WORK ORDER: Please write out the records exactly.

DATASET RECORDS:
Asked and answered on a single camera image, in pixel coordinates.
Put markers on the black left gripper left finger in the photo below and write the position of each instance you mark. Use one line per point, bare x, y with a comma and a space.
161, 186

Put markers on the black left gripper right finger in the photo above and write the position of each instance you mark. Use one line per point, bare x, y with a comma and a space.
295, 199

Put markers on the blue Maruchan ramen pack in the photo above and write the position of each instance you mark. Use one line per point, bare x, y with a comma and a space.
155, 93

YOUR SOLUTION:
Asked and answered on a single camera image, in pixel coordinates.
Put markers on the black left gripper left finger in the photo below and write the position of each instance you mark. Use one line per point, bare x, y with a comma and a space.
161, 186

Put markers on the black left gripper right finger in the photo above and write the position of each instance you mark. Use one line per point, bare x, y with a comma and a space.
295, 199

Put markers on the blue Maruchan ramen pack in the photo above and write the position of each instance you mark. Use one line per point, bare x, y with a comma and a space.
155, 93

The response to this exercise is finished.